Haji, salah satu ibadah utama dalam agama Islam, menawarkan perjalanan spiritual yang mendalam dan makna bagi umat Muslim di seluruh dunia. Setiap tahun, ribuan umat Muslim dari berbagai negara memulai ziarah ke Tanah Suci Mekkah untuk menunaikan ibadah haji.

Indonesia menjadi negara dengan jumlah kuota haji terbesar pada tahun ini, 221.000 jemaah telah diberangkatkan. Terdapat jemaah yang baru pertama kali ke sana, ada pula jemaah yang sudah berangkat lebih dari sekali. Haji memang membawa sejarah yang kaya makna sejak zaman Nabi Ibrahim (Abraham) dan putranya, Nabi Ismail (Ismael).

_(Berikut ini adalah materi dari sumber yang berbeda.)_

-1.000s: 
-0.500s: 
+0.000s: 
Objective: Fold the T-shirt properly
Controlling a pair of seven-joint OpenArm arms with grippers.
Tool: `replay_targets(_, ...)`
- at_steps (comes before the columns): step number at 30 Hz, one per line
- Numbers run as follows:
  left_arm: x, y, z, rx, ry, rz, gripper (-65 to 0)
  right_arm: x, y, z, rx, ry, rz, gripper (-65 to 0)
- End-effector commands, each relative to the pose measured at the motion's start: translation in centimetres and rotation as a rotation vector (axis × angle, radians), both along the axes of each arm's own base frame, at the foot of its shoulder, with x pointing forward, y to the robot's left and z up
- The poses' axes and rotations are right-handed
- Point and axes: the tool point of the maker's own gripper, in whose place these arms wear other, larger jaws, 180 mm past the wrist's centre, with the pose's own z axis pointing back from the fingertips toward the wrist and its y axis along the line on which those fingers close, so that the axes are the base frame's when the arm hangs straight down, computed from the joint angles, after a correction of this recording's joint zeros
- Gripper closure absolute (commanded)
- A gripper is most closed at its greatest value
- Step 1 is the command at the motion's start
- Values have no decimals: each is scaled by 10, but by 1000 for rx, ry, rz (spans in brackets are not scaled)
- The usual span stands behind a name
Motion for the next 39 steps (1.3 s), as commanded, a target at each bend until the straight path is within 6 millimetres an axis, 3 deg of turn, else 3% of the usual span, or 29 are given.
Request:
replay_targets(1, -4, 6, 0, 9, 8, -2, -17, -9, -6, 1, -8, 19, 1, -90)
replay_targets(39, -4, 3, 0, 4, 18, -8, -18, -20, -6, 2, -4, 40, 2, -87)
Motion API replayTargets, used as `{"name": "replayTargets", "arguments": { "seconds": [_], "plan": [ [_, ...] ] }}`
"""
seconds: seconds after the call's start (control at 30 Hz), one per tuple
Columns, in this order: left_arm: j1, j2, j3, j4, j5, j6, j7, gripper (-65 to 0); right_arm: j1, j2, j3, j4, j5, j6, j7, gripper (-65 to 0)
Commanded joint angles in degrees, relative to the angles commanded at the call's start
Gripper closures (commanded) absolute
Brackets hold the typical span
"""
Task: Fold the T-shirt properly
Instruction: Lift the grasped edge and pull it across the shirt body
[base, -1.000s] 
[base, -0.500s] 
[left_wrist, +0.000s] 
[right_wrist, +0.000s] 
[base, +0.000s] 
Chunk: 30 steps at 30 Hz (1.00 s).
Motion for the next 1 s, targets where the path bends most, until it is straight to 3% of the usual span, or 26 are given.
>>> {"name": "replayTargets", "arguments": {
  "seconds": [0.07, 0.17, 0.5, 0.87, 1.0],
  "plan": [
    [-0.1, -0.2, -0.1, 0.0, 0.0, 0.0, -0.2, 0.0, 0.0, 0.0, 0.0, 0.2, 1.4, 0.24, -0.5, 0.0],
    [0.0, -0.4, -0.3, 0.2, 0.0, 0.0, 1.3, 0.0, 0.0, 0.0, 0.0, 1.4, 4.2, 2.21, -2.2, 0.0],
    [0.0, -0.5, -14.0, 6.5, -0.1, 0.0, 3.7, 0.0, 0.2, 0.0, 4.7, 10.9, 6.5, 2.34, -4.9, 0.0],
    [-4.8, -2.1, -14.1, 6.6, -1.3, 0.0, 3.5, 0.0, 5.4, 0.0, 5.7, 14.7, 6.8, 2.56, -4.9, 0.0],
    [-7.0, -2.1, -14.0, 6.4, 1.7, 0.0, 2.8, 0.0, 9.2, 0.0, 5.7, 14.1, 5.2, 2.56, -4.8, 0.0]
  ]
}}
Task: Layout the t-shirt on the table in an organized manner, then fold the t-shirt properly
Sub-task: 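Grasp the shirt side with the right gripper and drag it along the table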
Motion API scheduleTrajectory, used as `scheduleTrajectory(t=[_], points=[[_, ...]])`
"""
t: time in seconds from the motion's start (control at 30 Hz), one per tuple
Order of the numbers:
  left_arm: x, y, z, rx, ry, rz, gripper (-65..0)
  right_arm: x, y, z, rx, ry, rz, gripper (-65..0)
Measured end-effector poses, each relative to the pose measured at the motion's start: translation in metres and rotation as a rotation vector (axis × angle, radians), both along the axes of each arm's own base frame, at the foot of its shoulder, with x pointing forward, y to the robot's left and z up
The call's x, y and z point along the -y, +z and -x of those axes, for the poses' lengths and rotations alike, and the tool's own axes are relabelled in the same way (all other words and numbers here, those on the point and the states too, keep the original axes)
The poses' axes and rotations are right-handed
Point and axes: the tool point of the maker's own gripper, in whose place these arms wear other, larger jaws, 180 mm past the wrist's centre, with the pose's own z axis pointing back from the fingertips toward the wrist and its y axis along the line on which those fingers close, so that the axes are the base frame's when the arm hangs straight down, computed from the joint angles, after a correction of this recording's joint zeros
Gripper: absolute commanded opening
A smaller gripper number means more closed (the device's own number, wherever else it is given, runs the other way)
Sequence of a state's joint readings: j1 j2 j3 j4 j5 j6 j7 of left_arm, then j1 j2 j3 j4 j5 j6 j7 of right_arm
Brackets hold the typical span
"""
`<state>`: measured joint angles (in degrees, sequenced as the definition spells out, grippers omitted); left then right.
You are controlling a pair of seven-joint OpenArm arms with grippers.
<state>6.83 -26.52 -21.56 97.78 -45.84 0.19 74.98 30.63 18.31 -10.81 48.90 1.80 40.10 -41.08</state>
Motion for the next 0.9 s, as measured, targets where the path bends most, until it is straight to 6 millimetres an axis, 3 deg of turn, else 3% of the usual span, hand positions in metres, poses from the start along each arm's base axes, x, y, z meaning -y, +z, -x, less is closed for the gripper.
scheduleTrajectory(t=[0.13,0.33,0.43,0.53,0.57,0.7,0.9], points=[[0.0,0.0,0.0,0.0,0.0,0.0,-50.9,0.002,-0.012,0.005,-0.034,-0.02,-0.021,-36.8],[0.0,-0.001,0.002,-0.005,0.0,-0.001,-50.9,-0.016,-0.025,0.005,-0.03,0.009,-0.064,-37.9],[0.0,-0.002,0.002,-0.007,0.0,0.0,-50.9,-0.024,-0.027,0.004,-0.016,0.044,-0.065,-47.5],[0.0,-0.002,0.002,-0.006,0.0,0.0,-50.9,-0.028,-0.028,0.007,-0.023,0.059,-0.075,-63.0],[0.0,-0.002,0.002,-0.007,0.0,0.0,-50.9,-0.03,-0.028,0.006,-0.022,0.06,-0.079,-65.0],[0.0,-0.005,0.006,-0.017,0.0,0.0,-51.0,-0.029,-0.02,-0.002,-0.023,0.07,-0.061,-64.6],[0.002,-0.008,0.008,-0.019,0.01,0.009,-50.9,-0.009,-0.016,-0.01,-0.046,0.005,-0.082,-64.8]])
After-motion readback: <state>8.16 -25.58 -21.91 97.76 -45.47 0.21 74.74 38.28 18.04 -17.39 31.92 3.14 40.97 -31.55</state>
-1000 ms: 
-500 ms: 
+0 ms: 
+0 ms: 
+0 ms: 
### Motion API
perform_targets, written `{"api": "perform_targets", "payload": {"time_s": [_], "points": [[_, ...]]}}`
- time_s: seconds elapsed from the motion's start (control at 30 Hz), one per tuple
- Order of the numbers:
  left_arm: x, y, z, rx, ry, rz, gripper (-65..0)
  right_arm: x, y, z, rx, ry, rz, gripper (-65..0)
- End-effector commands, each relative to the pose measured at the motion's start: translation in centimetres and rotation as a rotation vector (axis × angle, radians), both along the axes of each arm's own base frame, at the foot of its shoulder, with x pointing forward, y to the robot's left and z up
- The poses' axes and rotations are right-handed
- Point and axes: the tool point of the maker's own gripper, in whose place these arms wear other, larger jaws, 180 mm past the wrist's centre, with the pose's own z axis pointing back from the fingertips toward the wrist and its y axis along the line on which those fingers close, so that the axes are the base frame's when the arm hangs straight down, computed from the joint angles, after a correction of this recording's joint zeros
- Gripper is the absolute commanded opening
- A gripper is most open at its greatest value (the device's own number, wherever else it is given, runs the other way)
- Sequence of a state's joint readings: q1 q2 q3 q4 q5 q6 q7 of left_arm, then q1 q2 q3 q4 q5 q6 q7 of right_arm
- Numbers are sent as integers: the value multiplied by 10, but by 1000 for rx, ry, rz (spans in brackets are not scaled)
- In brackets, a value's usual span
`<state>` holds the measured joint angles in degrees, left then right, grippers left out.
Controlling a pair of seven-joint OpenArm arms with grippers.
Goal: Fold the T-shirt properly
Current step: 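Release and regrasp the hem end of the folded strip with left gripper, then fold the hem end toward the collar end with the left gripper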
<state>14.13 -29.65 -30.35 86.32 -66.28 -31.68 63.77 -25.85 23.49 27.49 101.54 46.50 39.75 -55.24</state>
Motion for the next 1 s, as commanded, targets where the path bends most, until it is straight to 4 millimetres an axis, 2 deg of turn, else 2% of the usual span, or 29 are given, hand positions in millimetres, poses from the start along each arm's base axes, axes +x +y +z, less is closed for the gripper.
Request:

Berdasarkan kepercayaan umat Islam, atas perintah Allah, Nabi Ibrahim dan Nabi Ismail membangun Ka'bah di Mekkah sebagai tempat ibadah yang disucikan. Dalam perjalanan sejarah, situs suci ini kemudian menjadi tujuan utama bagi umat Islam yang ingin menunaikan kewajiban ibadah haji mereka.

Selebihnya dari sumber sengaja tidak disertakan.